**Exercise prompt**: Restate word for word the lines of the material below, from the line with "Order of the" to the line with "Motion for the", both lines included, and no others.
─── Dataset excerpt ───
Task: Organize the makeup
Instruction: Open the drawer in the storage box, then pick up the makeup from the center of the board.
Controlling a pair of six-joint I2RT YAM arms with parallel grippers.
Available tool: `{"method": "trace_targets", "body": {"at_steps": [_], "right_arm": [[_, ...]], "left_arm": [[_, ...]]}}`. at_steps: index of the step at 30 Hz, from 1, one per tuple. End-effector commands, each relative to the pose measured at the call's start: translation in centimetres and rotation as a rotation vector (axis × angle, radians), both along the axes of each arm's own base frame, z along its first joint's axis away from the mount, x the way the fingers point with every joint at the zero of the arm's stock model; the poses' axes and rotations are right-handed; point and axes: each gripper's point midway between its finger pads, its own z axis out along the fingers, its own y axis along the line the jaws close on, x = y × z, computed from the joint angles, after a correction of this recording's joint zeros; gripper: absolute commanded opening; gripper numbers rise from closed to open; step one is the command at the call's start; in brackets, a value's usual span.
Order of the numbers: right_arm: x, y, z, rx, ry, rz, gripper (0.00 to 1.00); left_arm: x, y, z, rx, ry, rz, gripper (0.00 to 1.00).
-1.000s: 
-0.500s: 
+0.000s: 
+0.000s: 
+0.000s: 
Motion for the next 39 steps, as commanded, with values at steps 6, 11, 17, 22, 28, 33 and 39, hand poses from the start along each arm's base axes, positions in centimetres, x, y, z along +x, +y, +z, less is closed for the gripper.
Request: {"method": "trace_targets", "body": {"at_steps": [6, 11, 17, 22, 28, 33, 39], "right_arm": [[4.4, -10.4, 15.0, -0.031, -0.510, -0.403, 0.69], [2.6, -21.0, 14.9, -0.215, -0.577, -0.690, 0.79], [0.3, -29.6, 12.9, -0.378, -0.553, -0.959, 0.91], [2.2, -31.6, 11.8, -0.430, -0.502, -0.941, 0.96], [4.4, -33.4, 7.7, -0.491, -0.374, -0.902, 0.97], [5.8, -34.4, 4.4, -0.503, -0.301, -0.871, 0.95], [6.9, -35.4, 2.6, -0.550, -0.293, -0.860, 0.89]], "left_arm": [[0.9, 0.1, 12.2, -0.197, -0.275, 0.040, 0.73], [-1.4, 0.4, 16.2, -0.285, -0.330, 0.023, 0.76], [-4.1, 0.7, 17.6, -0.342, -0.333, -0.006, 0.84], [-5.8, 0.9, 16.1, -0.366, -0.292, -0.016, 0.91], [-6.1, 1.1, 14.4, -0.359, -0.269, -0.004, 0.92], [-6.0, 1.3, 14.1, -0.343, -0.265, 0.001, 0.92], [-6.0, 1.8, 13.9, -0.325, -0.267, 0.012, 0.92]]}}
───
**Exercise output**:
Order of the numbers: right_arm: x, y, z, rx, ry, rz, gripper (0.00 to 1.00); left_arm: x, y, z, rx, ry, rz, gripper (0.00 to 1.00).
-1.000s: 
-0.500s: 
+0.000s: 
+0.000s: 
+0.000s: 
Motion for the next 39 steps, as commanded, with values at steps 6, 11, 17, 22, 28, 33 and 39, hand poses from the start along each arm's base axes, positions in centimetres, x, y, z along +x, +y, +z, less is closed for the gripper.

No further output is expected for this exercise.